(EXERCISE DATA)
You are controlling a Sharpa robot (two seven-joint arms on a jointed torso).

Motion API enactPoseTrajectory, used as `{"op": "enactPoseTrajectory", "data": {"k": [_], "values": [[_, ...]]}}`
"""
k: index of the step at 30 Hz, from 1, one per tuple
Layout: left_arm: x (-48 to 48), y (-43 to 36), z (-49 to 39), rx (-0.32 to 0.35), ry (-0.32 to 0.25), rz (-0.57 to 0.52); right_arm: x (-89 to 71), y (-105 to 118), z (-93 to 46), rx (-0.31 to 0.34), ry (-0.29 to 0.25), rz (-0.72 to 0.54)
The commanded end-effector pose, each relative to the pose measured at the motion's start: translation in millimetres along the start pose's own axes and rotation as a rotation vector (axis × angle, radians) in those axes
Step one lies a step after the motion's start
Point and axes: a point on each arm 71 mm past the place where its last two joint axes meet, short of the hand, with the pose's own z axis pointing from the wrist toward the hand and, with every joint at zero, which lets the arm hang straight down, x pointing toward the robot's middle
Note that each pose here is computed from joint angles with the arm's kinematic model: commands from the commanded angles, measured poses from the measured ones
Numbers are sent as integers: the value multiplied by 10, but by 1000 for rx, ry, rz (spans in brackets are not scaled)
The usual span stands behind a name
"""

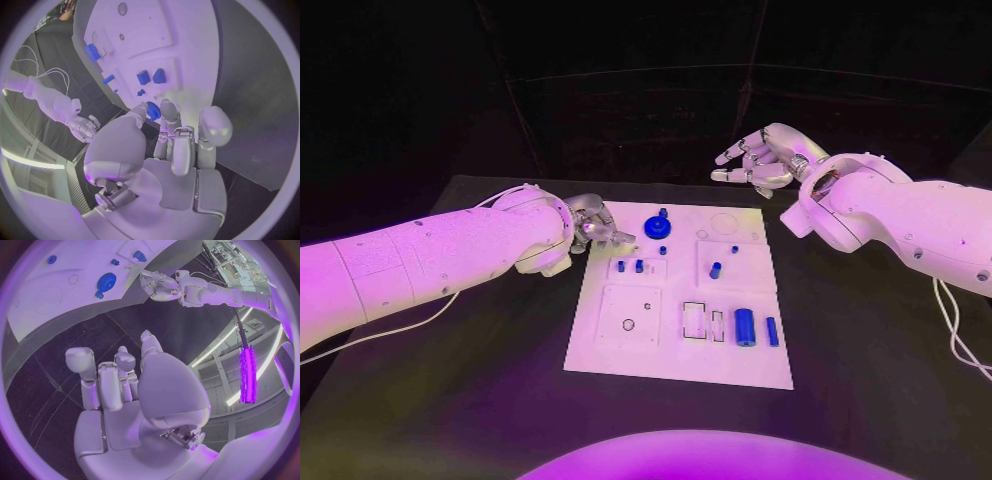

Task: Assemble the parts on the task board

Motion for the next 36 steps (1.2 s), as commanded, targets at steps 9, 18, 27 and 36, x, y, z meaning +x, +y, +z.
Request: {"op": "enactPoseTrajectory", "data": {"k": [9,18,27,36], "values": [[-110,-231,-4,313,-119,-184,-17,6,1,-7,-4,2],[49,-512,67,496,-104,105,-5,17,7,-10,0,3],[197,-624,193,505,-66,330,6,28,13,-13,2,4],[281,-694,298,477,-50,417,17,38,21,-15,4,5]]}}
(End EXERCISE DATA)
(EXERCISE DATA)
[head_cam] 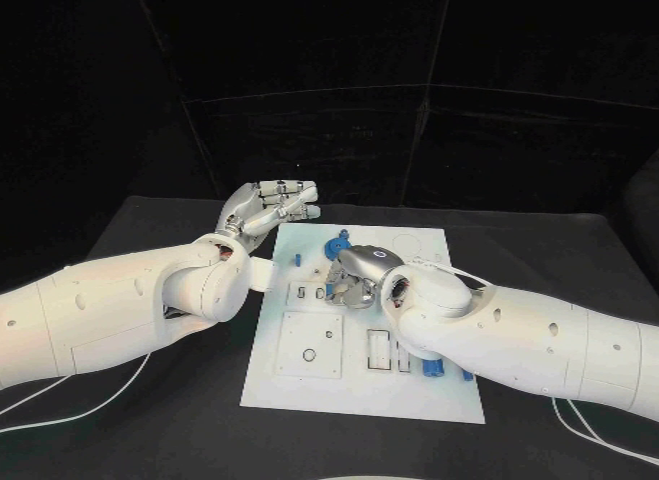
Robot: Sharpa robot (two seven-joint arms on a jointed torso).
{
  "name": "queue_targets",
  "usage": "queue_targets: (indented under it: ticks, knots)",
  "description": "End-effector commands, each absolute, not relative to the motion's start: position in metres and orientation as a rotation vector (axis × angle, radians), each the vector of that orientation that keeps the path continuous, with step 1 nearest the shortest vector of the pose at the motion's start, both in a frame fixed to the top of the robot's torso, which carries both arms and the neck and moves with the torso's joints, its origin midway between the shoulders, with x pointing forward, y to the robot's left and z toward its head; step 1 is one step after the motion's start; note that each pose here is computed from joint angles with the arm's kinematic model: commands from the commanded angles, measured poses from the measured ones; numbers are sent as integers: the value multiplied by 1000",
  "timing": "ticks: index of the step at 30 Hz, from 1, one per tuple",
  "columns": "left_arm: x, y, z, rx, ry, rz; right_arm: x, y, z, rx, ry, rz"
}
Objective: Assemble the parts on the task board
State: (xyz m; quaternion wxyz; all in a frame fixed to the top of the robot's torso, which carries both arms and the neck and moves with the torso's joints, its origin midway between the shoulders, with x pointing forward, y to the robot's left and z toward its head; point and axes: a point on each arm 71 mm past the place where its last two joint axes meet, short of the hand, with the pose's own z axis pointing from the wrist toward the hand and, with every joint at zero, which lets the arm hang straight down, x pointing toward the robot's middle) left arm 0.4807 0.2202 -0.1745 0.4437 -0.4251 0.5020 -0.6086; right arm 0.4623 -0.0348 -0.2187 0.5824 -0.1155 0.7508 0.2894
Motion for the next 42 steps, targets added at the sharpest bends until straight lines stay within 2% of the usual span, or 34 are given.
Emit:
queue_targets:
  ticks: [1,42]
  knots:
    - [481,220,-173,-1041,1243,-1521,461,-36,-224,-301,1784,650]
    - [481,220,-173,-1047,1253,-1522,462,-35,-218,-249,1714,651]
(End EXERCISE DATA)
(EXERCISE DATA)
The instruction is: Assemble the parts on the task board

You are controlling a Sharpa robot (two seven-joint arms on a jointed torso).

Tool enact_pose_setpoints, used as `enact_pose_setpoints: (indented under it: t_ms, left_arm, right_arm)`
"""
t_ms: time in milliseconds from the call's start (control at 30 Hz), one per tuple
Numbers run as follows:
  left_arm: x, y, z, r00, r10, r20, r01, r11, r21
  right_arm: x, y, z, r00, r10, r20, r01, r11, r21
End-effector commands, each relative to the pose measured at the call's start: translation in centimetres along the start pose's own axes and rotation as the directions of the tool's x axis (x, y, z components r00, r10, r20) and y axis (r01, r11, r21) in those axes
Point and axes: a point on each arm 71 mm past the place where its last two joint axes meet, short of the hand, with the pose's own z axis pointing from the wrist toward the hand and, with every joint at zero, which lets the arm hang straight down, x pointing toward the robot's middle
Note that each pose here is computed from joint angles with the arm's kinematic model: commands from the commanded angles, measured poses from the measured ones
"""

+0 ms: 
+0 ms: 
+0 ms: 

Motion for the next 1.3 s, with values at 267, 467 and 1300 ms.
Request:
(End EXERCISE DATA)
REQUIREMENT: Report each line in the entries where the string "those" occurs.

YOUR SOLUTION:
The commanded end-effector pose, each relative to the pose measured at the motion's start: translation in millimetres along the start pose's own axes and rotation as a rotation vector (axis × angle, radians) in those axes
End-effector commands, each relative to the pose measured at the call's start: translation in centimetres along the start pose's own axes and rotation as the directions of the tool's x axis (x, y, z components r00, r10, r20) and y axis (r01, r11, r21) in those axes

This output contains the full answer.